High-performance vector database with support for various indexing algorithms
Project description
NusterDB - High-Performance Vector Database
NusterDB is a high-performance vector database built with Rust, designed for similarity search and nearest neighbor queries. It supports multiple indexing algorithms and distance metrics, making it suitable for machine learning applications, recommendation systems, and any use case requiring efficient vector operations.
Features
- Multiple Index Types: Support for Flat, HNSW, IVF, LSH, and Annoy indices
- Distance Metrics: Euclidean, Cosine, Manhattan, Angular, Jaccard, and Hamming distances
- High Performance: Built with Rust for maximum speed and efficiency
- Persistence: RocksDB-backed storage with compression options
- Snapshots: Create and manage database snapshots for backup and versioning
- Metadata Support: Store and query metadata alongside vectors
- Python API: Easy-to-use Python interface with numpy compatibility
Installation
From PyPI (Recommended)
pip install nusterdb
From Source
# Clone the repository
git clone https://github.com/your-org/nusterdb.git
cd nusterdb-python
# Install maturin (build tool for Rust-Python packages)
pip install maturin
# Build and install
maturin develop
Quick Start
import numpy as np
from nusterdb import NusterDB, DatabaseConfig, Vector, IndexType, DistanceMetric
# Create database configuration
config = DatabaseConfig(
dim=128,
index_type=IndexType.Hnsw,
distance_metric=DistanceMetric.Cosine
)
# Initialize database
db = NusterDB("./my_database", config)
# Create and insert vectors
vector1 = Vector([1.0, 2.0, 3.0]) # Direct from list
vector2 = Vector.random(128, -1.0, 1.0) # Random vector
# Insert vectors with optional metadata
id1 = db.insert(vector1, {"category": "example", "label": "first"})

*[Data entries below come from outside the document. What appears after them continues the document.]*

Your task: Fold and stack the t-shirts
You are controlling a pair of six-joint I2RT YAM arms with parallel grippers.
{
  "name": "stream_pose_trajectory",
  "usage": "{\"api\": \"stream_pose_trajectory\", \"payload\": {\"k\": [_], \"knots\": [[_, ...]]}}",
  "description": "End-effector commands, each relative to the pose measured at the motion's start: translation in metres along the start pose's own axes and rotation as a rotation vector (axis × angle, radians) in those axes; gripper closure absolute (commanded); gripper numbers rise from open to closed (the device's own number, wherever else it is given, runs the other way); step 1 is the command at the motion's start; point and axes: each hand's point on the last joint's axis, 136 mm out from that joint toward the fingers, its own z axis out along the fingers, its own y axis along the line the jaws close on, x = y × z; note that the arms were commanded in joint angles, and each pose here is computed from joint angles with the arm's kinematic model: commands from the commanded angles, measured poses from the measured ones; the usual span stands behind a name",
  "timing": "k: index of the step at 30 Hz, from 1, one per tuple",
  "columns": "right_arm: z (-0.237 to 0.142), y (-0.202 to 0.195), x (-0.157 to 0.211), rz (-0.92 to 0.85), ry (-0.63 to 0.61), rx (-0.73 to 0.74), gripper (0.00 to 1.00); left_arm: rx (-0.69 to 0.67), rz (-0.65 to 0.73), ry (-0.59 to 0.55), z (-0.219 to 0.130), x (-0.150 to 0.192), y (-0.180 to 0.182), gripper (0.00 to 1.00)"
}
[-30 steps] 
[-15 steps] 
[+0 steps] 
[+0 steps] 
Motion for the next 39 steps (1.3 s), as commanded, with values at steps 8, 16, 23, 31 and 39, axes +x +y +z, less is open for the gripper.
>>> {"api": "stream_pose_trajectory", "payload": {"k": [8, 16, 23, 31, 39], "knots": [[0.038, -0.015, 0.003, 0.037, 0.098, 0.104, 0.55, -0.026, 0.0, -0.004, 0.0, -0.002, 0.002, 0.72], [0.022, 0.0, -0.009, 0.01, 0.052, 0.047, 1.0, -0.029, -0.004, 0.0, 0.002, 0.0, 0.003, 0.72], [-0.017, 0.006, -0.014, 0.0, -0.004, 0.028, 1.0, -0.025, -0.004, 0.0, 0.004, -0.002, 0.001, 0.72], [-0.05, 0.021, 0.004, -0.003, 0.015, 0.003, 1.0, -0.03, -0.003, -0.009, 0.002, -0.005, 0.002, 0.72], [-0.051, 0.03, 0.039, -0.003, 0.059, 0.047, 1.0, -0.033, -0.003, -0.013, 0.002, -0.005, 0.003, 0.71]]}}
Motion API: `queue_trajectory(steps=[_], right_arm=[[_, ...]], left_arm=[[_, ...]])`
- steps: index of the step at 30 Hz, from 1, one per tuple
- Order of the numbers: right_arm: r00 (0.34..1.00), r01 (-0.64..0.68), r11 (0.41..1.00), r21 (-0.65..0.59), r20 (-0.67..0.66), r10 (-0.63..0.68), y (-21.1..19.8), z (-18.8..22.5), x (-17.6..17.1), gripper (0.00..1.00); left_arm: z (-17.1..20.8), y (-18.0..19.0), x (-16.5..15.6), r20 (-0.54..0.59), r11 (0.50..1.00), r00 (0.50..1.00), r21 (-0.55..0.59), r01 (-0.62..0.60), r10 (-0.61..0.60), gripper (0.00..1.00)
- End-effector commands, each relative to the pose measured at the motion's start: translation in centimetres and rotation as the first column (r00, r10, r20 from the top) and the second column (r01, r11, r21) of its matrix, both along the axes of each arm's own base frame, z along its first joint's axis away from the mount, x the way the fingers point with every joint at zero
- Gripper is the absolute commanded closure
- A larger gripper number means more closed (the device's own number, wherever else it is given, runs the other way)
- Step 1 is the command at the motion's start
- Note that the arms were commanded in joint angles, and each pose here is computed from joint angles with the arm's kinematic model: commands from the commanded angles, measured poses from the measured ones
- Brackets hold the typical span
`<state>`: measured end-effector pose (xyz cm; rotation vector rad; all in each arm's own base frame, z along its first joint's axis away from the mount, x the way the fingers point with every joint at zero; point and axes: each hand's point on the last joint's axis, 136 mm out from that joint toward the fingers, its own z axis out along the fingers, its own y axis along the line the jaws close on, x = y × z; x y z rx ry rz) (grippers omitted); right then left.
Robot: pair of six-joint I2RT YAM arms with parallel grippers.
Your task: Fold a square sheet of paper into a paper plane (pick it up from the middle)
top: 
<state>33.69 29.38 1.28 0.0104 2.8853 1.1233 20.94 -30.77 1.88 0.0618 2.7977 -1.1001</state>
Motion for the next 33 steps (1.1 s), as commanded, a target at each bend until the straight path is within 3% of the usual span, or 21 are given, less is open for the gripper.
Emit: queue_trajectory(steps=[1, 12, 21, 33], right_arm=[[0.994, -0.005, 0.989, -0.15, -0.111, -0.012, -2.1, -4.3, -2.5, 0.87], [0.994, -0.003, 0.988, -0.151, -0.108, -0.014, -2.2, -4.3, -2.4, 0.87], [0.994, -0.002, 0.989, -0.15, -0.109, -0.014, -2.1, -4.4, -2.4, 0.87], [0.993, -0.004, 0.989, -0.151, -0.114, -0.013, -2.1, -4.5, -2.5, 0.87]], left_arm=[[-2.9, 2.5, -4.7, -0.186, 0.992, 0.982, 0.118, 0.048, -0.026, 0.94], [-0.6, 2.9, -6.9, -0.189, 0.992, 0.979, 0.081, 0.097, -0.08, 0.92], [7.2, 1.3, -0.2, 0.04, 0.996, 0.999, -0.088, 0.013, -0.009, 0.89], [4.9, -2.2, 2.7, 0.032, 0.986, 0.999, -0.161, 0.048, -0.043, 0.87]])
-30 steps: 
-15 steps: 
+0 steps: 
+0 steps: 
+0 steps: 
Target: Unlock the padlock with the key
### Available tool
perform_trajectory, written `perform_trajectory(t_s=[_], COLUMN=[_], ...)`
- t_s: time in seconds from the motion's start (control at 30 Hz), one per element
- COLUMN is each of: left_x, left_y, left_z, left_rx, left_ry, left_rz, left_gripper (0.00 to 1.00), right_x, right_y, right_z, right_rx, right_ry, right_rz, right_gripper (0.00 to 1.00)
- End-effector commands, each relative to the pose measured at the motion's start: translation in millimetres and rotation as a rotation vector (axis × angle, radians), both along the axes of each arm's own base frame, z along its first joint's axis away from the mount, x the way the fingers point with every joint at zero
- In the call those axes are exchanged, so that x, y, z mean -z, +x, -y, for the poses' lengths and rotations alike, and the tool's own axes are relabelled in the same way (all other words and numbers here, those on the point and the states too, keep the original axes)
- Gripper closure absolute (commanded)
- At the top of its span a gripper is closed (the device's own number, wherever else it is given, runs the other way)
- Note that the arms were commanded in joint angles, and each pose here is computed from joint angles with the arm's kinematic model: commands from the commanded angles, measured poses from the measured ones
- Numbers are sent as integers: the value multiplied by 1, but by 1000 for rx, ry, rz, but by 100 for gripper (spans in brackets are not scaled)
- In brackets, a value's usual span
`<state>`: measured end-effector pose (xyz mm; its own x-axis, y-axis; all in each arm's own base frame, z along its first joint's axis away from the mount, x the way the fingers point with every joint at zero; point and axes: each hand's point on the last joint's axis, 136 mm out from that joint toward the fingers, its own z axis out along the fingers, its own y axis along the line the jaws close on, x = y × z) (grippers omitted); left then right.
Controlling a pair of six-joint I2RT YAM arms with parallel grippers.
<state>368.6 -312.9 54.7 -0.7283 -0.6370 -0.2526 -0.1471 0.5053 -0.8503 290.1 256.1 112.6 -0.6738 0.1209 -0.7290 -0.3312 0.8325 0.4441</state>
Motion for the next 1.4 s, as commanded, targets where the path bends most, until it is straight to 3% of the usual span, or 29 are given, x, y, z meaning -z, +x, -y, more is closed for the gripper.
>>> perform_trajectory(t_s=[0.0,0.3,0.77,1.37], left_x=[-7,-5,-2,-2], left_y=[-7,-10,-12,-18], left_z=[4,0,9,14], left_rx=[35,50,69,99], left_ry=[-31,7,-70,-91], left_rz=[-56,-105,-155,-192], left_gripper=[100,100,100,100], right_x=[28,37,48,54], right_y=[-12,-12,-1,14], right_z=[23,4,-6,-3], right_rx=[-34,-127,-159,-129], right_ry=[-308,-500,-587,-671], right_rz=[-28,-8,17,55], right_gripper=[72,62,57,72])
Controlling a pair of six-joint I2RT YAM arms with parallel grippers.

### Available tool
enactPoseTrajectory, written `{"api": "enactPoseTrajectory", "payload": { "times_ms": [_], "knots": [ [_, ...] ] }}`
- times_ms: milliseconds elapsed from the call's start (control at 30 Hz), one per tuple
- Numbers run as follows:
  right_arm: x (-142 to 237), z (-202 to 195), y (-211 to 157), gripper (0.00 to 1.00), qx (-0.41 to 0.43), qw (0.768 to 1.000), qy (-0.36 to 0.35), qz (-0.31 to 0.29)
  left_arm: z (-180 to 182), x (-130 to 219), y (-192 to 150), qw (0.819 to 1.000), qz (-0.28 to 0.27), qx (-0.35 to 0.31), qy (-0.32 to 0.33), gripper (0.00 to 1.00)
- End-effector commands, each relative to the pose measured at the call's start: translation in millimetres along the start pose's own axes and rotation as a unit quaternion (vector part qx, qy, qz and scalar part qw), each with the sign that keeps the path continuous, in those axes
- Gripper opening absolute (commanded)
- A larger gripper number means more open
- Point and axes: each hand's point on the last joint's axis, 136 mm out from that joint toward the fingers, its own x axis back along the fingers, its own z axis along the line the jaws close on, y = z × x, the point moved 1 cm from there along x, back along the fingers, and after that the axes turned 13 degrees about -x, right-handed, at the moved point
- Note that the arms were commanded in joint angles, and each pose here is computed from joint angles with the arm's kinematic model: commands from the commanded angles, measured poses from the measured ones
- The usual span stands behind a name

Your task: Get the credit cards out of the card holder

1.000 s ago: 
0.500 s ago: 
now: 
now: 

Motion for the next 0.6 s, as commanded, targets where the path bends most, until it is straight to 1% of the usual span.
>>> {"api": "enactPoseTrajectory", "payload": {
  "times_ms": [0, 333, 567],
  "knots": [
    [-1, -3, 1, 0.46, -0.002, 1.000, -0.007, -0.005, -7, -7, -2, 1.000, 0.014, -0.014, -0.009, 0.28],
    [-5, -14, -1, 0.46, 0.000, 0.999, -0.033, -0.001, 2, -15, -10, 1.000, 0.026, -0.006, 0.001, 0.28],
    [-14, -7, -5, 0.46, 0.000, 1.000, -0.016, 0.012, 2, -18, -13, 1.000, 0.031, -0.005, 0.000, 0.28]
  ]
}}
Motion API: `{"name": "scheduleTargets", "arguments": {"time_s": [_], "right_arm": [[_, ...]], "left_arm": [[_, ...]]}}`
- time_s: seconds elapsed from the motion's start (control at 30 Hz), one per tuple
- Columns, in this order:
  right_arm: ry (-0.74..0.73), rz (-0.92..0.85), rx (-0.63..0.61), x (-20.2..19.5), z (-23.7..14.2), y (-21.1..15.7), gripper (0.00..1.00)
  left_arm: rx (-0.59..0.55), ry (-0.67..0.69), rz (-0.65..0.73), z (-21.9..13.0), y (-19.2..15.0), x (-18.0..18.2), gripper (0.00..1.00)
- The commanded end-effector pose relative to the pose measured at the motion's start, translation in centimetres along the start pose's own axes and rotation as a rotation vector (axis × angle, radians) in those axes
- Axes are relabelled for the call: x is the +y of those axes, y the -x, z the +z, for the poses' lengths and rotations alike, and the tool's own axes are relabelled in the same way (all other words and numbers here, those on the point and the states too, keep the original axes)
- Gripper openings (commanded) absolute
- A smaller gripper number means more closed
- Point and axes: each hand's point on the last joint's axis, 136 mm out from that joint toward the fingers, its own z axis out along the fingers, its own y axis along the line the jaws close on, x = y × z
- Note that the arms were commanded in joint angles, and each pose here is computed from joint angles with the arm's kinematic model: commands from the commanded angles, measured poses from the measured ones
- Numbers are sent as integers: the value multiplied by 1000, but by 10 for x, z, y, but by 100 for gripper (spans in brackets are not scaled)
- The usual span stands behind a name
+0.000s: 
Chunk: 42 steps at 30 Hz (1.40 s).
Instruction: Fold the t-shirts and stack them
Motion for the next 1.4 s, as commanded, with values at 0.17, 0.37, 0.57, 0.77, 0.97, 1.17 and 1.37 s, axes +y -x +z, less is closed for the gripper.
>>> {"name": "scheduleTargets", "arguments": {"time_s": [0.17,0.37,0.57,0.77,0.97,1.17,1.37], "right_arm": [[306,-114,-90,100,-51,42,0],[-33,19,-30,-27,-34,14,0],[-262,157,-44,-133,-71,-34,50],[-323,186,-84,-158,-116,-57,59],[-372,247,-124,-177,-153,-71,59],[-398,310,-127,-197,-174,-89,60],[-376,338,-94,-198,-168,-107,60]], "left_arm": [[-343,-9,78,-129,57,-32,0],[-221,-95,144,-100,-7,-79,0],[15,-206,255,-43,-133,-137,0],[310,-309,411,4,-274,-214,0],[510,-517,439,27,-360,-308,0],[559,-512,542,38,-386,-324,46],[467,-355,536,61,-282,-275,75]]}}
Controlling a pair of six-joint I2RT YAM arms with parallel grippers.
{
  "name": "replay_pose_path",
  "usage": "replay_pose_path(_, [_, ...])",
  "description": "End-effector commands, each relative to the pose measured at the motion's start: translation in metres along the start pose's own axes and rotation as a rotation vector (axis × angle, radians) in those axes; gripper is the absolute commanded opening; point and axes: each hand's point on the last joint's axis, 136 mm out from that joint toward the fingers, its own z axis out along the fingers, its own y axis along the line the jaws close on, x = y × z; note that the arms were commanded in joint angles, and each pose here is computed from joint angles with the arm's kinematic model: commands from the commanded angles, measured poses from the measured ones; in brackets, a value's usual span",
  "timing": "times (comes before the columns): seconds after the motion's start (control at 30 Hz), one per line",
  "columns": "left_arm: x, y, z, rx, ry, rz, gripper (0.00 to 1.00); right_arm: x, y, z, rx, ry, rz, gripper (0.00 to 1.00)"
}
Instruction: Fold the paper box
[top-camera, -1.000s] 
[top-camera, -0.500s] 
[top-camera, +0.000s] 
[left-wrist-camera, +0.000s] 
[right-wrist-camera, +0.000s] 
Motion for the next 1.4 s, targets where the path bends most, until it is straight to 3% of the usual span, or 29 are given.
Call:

id2 = db.insert(vector2, {"category": "random", "label": "second"})
# Search for similar vectors
query = Vector([1.1, 2.1, 3.1])
results = db.search(query, k=5) # Find 5 nearest neighbors
print(f"Found {len(results)} similar vectors:")
for vector_id, distance in results:
print(f" ID: {vector_id}, Distance: {distance:.4f}")
# Retrieve vectors and metadata
retrieved_vector = db.get(id1)
metadata = db.get_metadata(id1)
print(f"Vector: {retrieved_vector}")
print(f"Metadata: {metadata}")
Advanced Usage
Batch Operations
# Batch insert multiple vectors
vectors = [Vector.random(128, -1.0, 1.0) for _ in range(1000)]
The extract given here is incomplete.